Data is a living asset, constantly evolving and moving, taking many different paths as it is accessed and changed by various users and systems as it travels from collection to delivery. Consequently, agencies should consider data governance throughout the entire data journey, as suggested below.
Data quality assessment when collecting data. The collection of data from sources into a big data system is an important step in the data journey, and the most important data governance consideration at this stage is quality assessment. The quality of data can be correlated with the value of the information that comes from it -- the “garbage in, garbage out” principle. As processes for extracting data from source system, loading it into a big data system and transforming it – commonly called ELT processes -- are put in place, the quality of the data must be assessed and tight feedback loops with the data owner/creator enforced to ensure continual improvement of data quality over time.
Data protection when enabling exploration and analysis. A key data governance consideration is access control. Small groups of people, such as data scientists and engineers, need fairly broad access to data, but they shouldn’t, for example, be able to publish changes to the data for broader consumption without going through a governance process. On the other hand, there are smaller sets of data -- those that have gone through a production governance publication process -- that need to be made available to large groups of people. The best policy is to set access control at the data level to ensure appropriate use of the data, no matter which application or person is accessing it.
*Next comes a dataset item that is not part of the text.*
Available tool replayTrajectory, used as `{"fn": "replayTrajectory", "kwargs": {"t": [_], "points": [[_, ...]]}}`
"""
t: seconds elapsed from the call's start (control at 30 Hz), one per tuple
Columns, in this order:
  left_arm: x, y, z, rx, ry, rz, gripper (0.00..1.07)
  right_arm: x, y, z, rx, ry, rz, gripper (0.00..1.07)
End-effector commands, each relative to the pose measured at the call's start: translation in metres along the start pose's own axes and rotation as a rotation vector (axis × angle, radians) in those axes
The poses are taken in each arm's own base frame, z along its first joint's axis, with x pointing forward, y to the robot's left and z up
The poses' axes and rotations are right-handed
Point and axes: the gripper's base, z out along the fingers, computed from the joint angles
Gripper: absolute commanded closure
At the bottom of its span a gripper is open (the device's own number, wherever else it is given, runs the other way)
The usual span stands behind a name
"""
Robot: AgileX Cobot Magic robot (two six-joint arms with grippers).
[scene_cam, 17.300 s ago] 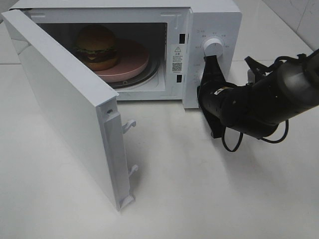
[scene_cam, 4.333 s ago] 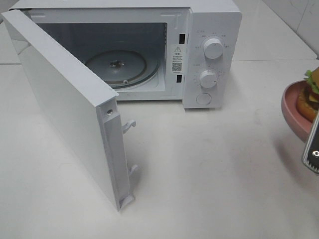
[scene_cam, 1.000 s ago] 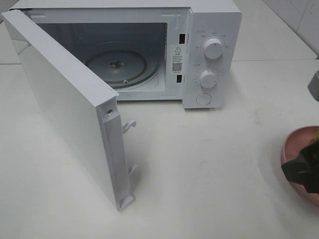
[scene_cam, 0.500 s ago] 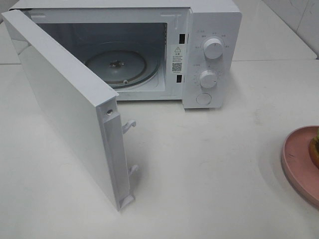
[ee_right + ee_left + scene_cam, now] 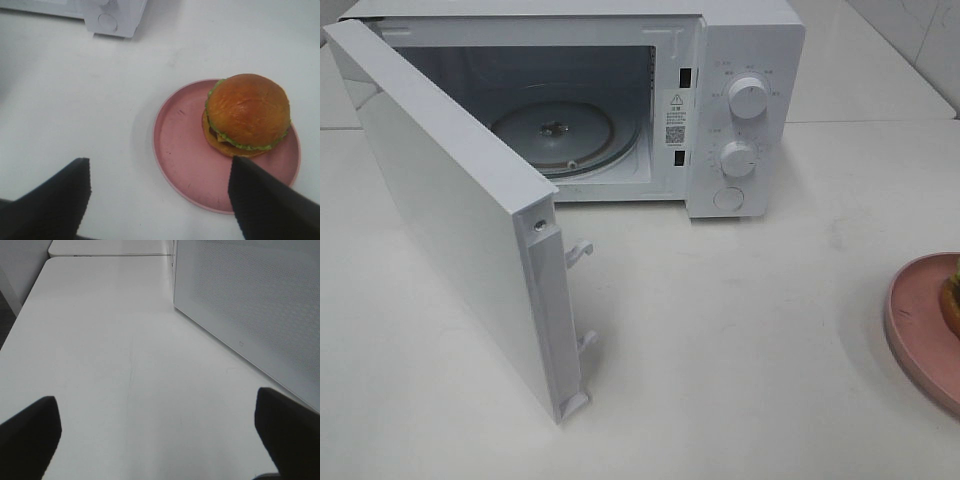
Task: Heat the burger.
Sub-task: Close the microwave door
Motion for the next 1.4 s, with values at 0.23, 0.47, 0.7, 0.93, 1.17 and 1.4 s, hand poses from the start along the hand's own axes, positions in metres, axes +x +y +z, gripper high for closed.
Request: {"fn": "replayTrajectory", "kwargs": {"t": [0.23, 0.47, 0.7, 0.93, 1.17, 1.4], "points": [[0.000, -0.001, -0.002, 0.007, -0.029, -0.006, 0.09, 0.013, -0.002, -0.023, 0.082, -0.161, 0.043, 0.33], [0.000, -0.001, -0.002, 0.004, -0.024, -0.005, 0.09, 0.013, -0.001, -0.023, 0.087, -0.159, 0.048, 0.33], [0.000, 0.000, -0.002, 0.002, -0.024, -0.004, 0.09, 0.013, -0.001, -0.022, 0.087, -0.158, 0.049, 0.33], [0.000, 0.000, -0.002, 0.002, -0.024, -0.004, 0.09, 0.013, -0.001, -0.022, 0.087, -0.158, 0.049, 0.33], [0.000, 0.000, -0.002, 0.002, -0.024, -0.004, 0.09, 0.013, -0.001, -0.022, 0.087, -0.158, 0.049, 0.33], [0.000, 0.000, -0.002, 0.002, -0.024, -0.004, 0.09, 0.013, -0.001, -0.022, 0.087, -0.158, 0.049, 0.33]]}}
In addition, authentication controls should be in place to verify that those accessing data are who they say they are, and all data should be encrypted to ensure security through the remainder of the data journey.
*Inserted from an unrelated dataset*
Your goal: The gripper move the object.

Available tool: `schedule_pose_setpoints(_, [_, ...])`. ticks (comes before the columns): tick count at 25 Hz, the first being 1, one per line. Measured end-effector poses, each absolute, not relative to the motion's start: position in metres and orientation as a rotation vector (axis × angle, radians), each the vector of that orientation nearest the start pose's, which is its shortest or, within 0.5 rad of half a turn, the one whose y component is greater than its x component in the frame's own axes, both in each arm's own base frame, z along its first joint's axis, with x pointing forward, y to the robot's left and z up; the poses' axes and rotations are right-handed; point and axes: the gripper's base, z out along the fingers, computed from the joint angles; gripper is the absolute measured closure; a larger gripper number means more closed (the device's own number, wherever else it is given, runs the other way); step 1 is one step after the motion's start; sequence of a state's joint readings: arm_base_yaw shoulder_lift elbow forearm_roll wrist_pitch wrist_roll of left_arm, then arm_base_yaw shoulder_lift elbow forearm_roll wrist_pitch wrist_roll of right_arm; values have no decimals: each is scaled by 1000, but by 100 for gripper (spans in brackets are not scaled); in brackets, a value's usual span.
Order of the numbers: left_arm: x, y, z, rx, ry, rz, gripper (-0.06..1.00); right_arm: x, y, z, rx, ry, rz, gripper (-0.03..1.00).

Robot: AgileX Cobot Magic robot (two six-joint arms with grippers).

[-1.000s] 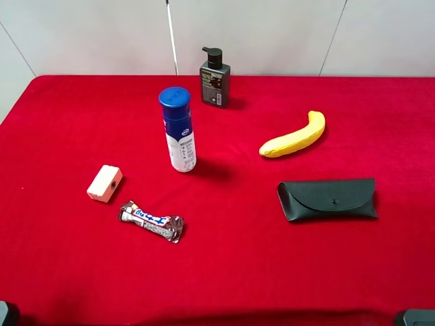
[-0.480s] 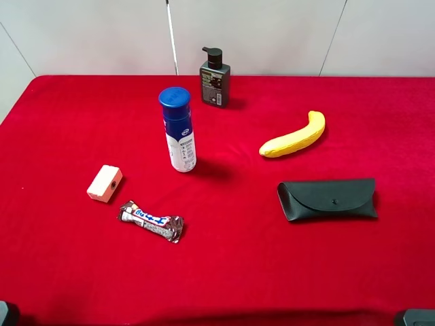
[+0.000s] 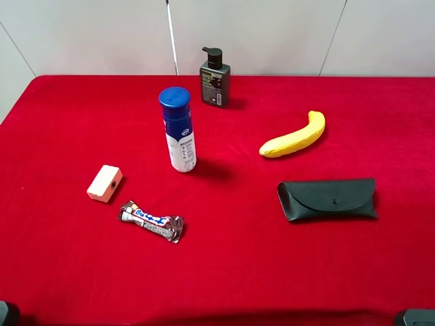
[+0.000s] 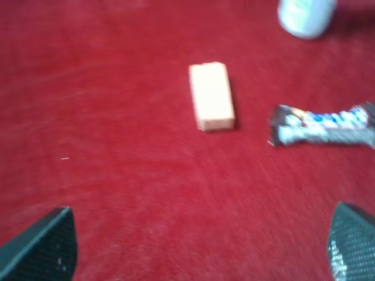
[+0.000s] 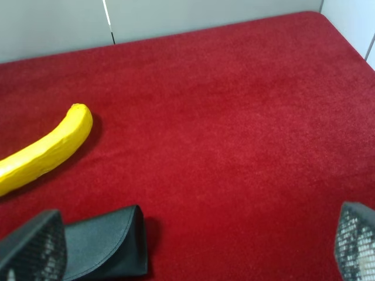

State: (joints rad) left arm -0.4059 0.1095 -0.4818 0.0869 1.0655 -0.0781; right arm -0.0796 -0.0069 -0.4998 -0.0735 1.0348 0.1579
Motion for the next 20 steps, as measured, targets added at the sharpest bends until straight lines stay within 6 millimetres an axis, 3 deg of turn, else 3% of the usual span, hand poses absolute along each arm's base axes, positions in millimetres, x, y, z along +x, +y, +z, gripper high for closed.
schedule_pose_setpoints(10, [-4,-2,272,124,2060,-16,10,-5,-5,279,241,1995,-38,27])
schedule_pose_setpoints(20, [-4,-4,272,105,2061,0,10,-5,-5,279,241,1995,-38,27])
Lineage tracking and auditing when delivering data. When analysts, engineers and developers deliver the information to consumers, lineage tracking is important. Consumers in the agency environment range from department directors to the general public, and the data may be delivered in dashboards and other business intelligence tools or in mobile, web and interagency applications. Understanding how the data has been modeled and processed is essential to providing the level of visibility that ensures insights delivered are correct and that errors can be traced and fixed. To satisfy auditing requirements, systems should also be in place to document who touched what, when, why and how.
Governance enforcement throughout the data lifecycle
Throughout data’s journey, agencywide data governance planning should be incorporated. Organizations should create an executive data governance council comprised of people who understand the business value of data. The data management team, which understands the intricacies of the data, should make policy recommendations to the council. That same data management team is then tasked with setting data protection and other data governance rules agreed to by the executive council.
Good data governance guides the appropriate use of data, which leads to better insights, information and, ultimately, innovation. Service to citizens -- the ultimate mission of every government agency -- warrants good data governance in place every step in the data journey.
Amy O’Connor is a big data evangelist at Cloudera.